Anna tried to clear a path, but did not have the voice or strength to cut into the crowd. But when the press arrived a minute or so later, packed into Big Vic’s main lifts, the crowd was
soon pushed back and Victor was identified by cameramen and journalists who wished to winkle from him some idea of what he meant to say to the soapies on the far, wet side of the revolving
doors.

Now Security did its work. It cleared a path. It made the staff give way. It made the pressmen step aside, and let Anna, Victor, and the breathless publicity manager whose face they knew,
proceed towards their confrontation on the mall. Rank, age, and power, and the circling quarters of the automatic doors – too fast and intimate for more than one high-ranker at a time, or so
the doorman judged – conspired to send the old man, first and singly, into the rain. The taxi captain knew his boss’s face. He’d been at Big Vic since the start. He hurried over
with a black umbrella and followed Victor as he crossed from private territory into the public domain of the mall. There was no sudden wind. The sun did not break through to mark this unaccustomed
meeting between the subjects and their distant king. The rain was democratic and it fell as dully everywhere – except that Victor was not wet.
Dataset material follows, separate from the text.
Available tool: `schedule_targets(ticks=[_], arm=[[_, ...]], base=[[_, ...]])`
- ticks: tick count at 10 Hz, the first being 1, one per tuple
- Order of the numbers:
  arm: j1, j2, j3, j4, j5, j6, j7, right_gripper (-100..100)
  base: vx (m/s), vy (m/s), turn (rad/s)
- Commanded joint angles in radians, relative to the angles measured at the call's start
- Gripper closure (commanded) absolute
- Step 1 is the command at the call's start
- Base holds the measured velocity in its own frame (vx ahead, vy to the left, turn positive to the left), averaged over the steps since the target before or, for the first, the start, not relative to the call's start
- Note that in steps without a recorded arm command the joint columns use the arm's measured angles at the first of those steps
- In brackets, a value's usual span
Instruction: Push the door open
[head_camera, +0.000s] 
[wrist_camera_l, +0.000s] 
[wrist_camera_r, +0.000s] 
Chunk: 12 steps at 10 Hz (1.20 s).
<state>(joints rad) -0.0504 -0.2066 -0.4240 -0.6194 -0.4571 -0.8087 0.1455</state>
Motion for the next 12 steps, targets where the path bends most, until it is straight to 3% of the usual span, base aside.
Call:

He had his canopy, and now a retinue of three
– Anna, PR, and the umbrella man.

The stout commissionaire – the one who had escorted Rook out of Big Vic with such inflexible diplomacy – took it on himself to block the building’s exits. If the boss was on
the mall, then it became Victor’s private place and no one could presume the right to go outside and join him there unless they had appointments to do so. The newspaper and the television
cameramen had to press their lenses to the rain-splashed, tinted glass, while the soundmen and the scribes stood by helplessly or made the best of their imprisonment by interviewing Signor
Busi.

Victor’s hearing suffered in the air and light. He was surrounded by the banners and the slogans of the marketeers, but he could not make sense of what they said. The news that he was
Victor had somehow spread. It rippled every placard there. It made each demonstrator briefly vehement in preparation for the quiet they knew must come. They crowded him. They waved their placards
and their leaflets – and, one or two, their fists. If only Victor could have separated sound from sound he would have understood the essence of their anger, that a man who lived in grandeur
in an office penthouse on a business mall could, by decree, destroy their livelihoods, could build on them, could sweep them up and bin them out like worthless market waste.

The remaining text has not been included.